╭──

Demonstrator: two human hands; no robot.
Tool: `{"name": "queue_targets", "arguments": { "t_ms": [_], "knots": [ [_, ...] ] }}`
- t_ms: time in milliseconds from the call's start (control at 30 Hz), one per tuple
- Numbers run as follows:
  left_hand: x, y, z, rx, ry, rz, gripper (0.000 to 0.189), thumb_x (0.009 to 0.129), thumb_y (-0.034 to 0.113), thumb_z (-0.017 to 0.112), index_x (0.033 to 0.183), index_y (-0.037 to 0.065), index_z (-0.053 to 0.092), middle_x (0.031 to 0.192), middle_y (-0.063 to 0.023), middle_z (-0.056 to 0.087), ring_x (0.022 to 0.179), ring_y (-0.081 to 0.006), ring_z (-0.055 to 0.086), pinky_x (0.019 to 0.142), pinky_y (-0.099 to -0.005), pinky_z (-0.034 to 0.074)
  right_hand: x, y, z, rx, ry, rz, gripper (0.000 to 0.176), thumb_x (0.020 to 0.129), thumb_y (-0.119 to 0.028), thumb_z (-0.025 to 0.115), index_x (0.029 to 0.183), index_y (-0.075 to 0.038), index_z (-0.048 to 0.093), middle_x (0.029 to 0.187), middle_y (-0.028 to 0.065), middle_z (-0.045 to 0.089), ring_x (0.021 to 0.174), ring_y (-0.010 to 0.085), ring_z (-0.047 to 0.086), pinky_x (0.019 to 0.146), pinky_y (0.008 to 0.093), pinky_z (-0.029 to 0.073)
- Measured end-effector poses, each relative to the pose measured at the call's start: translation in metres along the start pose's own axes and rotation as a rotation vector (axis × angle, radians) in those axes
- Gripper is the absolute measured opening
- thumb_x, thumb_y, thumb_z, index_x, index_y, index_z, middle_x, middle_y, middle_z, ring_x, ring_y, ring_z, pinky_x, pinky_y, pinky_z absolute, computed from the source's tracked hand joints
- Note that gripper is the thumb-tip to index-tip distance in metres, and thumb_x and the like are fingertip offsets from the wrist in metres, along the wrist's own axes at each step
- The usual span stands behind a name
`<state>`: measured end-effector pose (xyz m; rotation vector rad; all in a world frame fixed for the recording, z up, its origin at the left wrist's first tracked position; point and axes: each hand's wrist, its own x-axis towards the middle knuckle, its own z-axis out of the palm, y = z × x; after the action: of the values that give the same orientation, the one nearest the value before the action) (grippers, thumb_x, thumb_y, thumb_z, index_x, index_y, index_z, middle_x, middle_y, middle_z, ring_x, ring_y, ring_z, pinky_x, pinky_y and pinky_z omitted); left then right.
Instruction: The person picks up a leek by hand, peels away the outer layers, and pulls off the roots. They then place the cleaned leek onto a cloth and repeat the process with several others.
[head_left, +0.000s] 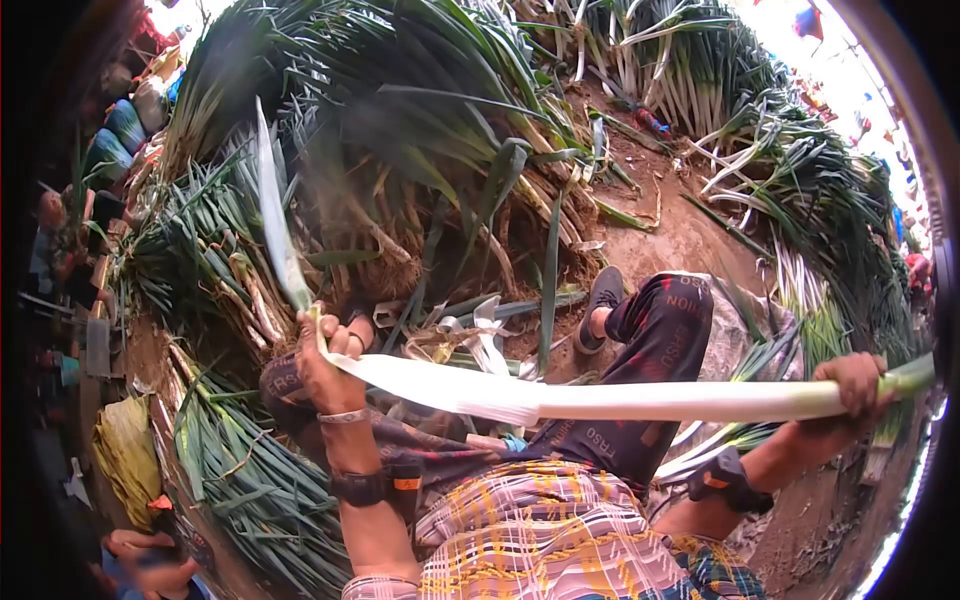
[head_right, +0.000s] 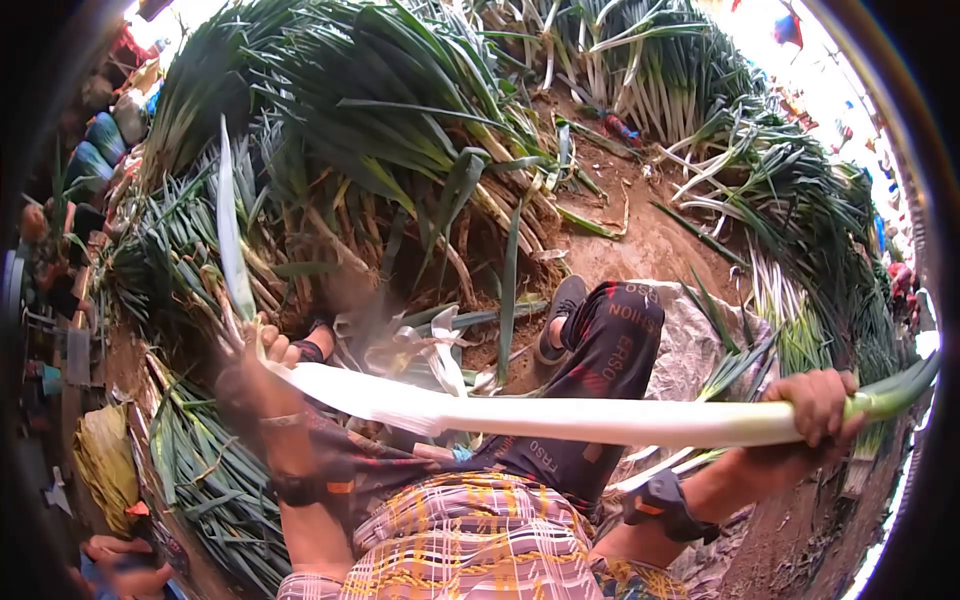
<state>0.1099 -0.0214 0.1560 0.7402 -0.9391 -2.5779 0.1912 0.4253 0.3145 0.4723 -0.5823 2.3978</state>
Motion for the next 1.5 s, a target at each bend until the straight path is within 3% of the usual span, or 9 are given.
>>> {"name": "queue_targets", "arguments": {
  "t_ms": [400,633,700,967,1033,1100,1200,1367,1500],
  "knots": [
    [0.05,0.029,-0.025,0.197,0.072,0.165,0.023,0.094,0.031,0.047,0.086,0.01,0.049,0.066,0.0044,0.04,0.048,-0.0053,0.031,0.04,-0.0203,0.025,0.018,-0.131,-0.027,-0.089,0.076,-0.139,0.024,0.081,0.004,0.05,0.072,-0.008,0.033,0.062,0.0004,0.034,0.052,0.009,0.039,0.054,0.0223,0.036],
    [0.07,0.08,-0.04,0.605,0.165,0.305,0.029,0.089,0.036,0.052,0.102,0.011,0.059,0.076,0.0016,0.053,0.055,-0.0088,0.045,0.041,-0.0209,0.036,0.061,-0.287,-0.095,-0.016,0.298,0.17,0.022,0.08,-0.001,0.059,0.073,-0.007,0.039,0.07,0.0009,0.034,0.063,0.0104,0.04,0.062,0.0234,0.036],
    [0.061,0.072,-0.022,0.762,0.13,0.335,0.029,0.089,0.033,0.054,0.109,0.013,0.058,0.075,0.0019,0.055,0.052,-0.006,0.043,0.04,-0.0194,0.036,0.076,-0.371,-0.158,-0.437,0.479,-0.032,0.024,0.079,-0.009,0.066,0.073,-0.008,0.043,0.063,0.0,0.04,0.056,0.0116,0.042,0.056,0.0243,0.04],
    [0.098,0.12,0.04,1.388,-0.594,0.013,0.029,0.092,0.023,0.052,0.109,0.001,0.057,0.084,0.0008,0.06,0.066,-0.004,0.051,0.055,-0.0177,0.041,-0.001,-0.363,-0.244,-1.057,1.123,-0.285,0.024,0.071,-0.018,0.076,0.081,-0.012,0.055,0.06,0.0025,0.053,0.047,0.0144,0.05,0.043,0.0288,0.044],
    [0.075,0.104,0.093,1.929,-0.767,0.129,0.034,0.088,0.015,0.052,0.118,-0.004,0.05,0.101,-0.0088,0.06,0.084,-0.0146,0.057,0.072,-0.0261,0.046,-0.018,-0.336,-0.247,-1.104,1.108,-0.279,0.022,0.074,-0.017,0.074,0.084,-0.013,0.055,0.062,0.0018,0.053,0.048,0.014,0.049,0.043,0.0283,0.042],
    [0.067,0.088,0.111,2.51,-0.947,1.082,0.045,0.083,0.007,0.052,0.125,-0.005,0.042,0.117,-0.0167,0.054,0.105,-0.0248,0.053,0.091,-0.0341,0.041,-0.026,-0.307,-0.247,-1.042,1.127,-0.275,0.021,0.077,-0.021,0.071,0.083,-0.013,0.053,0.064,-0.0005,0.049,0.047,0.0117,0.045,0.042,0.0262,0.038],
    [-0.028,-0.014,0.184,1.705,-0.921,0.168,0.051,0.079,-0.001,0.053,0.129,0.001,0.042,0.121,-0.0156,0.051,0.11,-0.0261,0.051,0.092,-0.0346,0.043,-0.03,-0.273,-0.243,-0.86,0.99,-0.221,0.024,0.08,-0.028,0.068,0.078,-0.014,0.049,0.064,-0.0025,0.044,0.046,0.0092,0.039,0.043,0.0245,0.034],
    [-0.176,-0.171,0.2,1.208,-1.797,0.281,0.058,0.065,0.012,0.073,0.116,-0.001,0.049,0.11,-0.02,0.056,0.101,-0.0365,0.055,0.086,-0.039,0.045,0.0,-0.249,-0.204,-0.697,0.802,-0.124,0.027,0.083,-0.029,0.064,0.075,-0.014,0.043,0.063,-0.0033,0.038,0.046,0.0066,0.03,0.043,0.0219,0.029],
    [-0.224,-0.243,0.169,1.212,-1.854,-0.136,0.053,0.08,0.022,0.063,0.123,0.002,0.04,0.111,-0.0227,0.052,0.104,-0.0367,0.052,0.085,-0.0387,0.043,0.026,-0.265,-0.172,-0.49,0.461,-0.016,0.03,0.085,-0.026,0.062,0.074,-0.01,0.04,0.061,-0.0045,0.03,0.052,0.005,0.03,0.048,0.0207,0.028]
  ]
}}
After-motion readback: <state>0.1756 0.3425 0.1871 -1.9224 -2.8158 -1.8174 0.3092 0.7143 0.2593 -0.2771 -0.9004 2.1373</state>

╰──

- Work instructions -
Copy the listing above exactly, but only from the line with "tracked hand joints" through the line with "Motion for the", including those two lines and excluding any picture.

- Exercise answer -
- thumb_x, thumb_y, thumb_z, index_x, index_y, index_z, middle_x, middle_y, middle_z, ring_x, ring_y, ring_z, pinky_x, pinky_y, pinky_z absolute, computed from the source's tracked hand joints
- Note that gripper is the thumb-tip to index-tip distance in metres, and thumb_x and the like are fingertip offsets from the wrist in metres, along the wrist's own axes at each step
- The usual span stands behind a name
`<state>`: measured end-effector pose (xyz m; rotation vector rad; all in a world frame fixed for the recording, z up, its origin at the left wrist's first tracked position; point and axes: each hand's wrist, its own x-axis towards the middle knuckle, its own z-axis out of the palm, y = z × x; after the action: of the values that give the same orientation, the one nearest the value before the action) (grippers, thumb_x, thumb_y, thumb_z, index_x, index_y, index_z, middle_x, middle_y, middle_z, ring_x, ring_y, ring_z, pinky_x, pinky_y and pinky_z omitted); left then right.
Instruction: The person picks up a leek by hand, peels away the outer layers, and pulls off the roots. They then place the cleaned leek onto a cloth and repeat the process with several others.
[head_left, +0.000s] 
[head_right, +0.000s] 
<state>0.1099 -0.0214 0.1560 0.7402 -0.9391 -2.5779 0.1912 0.4253 0.3145 0.4723 -0.5823 2.3978</state>
Motion for the next 1.5 s, a target at each bend until the straight path is within 3% of the usual span, or 9 are given.

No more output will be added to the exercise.